All shops selling non-essential goods are told to close, gatherings of more than two people in public are banned, all events including weddings but excluding funerals are cancelled. And Foreign Secretary Dominic Raab tells Britons travelling abroad to return home while they still can.
– March 24:
The Government launches an appeal to recruit a 250,000-strong “volunteer army” to help with tasks such as delivering supplies and getting in touch with lonely people in isolation. More than 750,000 people sign up to help in the first week of recruitment.
– March 25:
The Prince of Wales tests positive for coronavirus but is displaying only “mild symptoms”, Clarence House says.
– March 26:
The Prime Minister, Princes George and Louis and Princess Charlotte lead the country in a one-minute round of applause for the NHS, as people stand on their doorsteps, balconies and street corners to show appreciation for key workers during the outbreak. It is a gesture which is repeated at the same time a week later.
– March 27:
Boris Johnson and Health Secretary Matt Hancock test positive for Covid-19, while chief medical officer Chris Whitty says he has symptoms of the disease and is self-isolating.
– March 28:
UK deaths from coronavirus reach 1,019 – an increase of 260 in 24 hours.
– March 29:
It is revealed Amged El-Hawrani, a 55-year-old consultant, has become the first frontline NHS hospital worker to die after testing positive for coronavirus. He died in hospital on March 28.
– March 30:
The first person to be arrested on the railways for breaching the new coronavirus lockdown rules is fined £660. However, it later emerges she was incorrectly prosecuted, and the conviction is essentially revoked.
– April 1:
It is announced that 13-year-old Ismail Mohamed Abdulwahab died alone in hospital two days ago. The schoolboy, from Brixton in south London, is the first known child in the UK to die with the disease.
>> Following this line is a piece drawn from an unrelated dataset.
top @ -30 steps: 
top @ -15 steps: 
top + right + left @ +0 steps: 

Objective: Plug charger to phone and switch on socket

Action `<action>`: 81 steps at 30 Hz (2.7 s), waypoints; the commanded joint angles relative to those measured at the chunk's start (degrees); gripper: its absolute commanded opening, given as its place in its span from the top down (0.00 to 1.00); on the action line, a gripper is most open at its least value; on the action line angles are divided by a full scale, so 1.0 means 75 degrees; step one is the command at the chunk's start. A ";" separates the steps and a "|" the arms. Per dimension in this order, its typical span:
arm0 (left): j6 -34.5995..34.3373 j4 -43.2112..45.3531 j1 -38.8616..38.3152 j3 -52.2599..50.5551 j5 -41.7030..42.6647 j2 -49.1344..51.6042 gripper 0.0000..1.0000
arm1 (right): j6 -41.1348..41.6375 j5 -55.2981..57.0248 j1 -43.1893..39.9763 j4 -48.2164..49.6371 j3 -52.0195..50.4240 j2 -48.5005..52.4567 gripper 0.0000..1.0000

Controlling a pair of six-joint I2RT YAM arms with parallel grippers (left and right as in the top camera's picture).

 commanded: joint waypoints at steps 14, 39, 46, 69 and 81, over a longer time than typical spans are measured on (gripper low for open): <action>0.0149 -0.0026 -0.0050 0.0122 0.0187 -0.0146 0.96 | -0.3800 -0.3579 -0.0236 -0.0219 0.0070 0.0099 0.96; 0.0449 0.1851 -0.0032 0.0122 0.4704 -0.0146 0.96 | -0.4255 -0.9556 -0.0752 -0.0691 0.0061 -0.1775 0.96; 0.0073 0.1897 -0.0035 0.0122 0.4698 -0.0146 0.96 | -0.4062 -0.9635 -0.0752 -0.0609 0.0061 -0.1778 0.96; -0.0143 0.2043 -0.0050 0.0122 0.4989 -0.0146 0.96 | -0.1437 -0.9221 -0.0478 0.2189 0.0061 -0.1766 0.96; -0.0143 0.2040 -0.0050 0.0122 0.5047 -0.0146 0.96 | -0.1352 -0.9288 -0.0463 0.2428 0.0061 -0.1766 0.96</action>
He is buried on April 3, with no members of his family present due to their self-isolation. It is also announced that the United Nations “Cop26” climate talks, which were set to take place in Glasgow in November, have been postponed until 2021.
– April 2:
Almost a million people sign up for Universal Credit, the Government’s welfare payments system, in a two-week period – underlining the financial hardship many are facing. Meanwhile, Boris Johnson says he is “still showing symptoms” of Covid-19.
Chinese authorities ease lockdown measures on Wuhan, enabling many to leave their homes for the first time in months.
– April 3:
Matt Hancock, returning from self-isolation, opens the new Nightingale field hospital at the ExCeL in East London. It comes as two NHS nurses – Areema Nasreen and Aimee O’Rourke – are named among those health workers to have died from the virus.
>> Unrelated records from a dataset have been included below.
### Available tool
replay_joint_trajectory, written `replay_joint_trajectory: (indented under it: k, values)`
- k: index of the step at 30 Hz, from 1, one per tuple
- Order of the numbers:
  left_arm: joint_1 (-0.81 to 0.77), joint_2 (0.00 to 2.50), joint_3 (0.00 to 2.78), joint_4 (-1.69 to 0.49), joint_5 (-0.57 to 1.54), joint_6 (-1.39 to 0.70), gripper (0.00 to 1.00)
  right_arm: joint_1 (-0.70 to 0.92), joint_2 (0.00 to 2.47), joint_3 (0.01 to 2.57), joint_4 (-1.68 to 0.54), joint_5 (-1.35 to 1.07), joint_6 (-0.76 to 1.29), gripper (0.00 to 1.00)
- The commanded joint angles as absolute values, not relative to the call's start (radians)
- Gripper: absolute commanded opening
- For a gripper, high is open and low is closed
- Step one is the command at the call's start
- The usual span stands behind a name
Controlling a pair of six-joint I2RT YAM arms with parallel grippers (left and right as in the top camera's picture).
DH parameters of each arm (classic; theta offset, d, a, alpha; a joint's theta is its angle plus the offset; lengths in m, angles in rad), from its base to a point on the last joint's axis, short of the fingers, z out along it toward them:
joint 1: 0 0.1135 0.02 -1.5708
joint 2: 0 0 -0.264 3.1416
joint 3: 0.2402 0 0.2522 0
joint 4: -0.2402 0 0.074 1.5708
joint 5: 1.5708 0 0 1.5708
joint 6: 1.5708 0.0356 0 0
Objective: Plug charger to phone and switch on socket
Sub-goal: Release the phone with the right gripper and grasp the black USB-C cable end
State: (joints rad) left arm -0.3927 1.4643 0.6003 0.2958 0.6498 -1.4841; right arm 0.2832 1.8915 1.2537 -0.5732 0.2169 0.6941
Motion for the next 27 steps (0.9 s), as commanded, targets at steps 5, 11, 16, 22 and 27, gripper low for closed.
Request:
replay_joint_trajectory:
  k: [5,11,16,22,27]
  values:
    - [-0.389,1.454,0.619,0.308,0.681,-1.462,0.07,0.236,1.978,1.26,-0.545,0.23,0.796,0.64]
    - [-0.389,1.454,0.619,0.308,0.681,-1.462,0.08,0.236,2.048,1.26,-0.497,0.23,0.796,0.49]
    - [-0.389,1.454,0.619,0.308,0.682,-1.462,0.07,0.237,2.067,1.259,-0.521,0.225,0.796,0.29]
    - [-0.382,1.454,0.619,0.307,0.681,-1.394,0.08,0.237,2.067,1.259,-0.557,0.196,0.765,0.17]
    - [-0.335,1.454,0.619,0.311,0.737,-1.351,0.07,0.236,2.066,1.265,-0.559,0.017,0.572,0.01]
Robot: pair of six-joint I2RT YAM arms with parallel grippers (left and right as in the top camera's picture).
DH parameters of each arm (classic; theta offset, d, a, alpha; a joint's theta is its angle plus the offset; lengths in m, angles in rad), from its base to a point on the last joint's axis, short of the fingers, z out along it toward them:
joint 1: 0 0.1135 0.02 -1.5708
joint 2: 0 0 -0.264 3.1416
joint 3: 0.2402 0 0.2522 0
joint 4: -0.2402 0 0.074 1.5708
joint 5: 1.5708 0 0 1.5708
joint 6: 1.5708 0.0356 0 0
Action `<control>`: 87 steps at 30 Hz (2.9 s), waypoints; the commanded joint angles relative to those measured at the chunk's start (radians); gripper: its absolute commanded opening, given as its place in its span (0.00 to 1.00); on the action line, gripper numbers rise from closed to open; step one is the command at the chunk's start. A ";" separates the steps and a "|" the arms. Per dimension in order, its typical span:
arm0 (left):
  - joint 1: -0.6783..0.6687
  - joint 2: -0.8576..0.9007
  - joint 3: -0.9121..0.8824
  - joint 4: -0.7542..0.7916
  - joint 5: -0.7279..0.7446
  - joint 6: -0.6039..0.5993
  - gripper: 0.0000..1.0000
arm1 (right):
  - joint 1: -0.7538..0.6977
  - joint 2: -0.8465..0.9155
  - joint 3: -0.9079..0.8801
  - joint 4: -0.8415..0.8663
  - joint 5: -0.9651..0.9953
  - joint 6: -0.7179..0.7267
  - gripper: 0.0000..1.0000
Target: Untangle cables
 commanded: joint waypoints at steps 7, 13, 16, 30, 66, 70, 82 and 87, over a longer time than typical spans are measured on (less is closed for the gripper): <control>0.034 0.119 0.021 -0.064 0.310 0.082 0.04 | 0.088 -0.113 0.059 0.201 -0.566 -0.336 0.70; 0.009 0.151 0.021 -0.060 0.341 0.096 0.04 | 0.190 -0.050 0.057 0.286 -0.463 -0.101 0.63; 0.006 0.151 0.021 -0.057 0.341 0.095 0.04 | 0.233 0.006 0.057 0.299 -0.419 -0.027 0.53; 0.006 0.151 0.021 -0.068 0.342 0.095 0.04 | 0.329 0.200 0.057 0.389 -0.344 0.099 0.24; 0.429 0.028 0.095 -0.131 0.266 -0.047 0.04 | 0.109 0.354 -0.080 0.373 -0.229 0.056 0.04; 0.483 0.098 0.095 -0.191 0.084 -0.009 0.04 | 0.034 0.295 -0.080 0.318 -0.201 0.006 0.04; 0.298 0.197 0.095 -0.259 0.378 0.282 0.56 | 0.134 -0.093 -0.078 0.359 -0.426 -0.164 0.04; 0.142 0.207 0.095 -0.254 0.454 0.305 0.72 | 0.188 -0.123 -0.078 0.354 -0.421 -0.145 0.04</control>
Later, England’s chief nursing officer Ruth May urges people to honour their memory by staying home at the weekend, amid concerns the warm weather will tempt people to break social distancing guidelines. The number of registered cases of coronavirus passes the one million mark.
– April 5:
The Queen addresses the national in a historic television broadcast, invoking themes of the Second World War by announcing: “We will meet again.”
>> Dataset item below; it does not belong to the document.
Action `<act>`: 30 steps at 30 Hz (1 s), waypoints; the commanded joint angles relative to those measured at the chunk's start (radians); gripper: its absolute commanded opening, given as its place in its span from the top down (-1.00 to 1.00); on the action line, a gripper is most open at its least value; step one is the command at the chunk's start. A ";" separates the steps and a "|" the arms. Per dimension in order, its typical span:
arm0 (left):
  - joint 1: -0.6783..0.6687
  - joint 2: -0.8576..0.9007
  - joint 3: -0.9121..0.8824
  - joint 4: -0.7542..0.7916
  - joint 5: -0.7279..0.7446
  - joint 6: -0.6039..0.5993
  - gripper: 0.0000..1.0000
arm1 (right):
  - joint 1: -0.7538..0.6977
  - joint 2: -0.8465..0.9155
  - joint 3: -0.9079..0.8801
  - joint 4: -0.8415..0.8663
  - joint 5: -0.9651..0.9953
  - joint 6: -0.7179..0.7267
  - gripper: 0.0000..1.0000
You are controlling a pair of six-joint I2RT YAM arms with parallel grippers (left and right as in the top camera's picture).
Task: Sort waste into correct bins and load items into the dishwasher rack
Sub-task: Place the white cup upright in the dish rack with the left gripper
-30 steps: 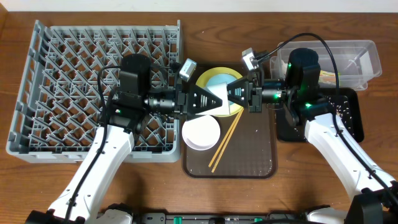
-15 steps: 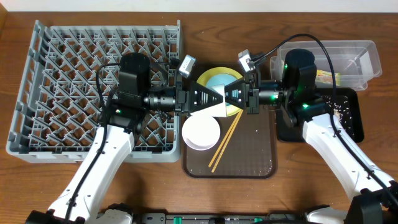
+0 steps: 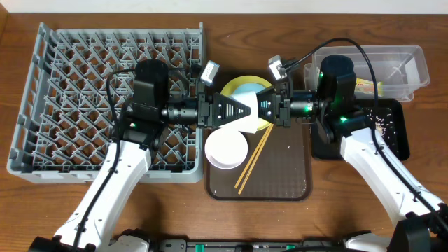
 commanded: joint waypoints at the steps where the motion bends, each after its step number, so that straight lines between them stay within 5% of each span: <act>1: -0.005 -0.001 0.018 0.003 -0.050 0.092 -0.06 | 0.019 0.009 0.011 -0.001 0.013 -0.006 0.46; 7: 0.029 -0.001 0.018 0.002 -0.088 0.183 0.04 | -0.032 0.009 0.011 -0.076 0.014 -0.039 0.26; 16: 0.191 -0.008 0.018 -0.098 -0.207 0.328 0.05 | -0.119 0.008 0.011 -0.354 0.222 -0.200 0.26; 25: 0.303 -0.103 0.066 -0.576 -0.770 0.604 0.06 | -0.119 -0.006 0.077 -0.732 0.488 -0.393 0.31; 30: 0.334 -0.144 0.128 -0.821 -1.127 0.621 0.07 | -0.117 -0.028 0.229 -1.065 0.727 -0.491 0.31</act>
An hour later, it is confirmed Boris Johnson is admitted to hospital for tests as his symptoms persist. Earlier, Matt Hancock says sunbathing is banned during the lockdown, and does not rule out tougher restrictions if people fail to abide by rules.
– April 6:
Boris Johnson says he is “in good spirits and keeping in touch with my team” after a first night in hospital. Number 10 insist the Prime Minister remains in charge of the country.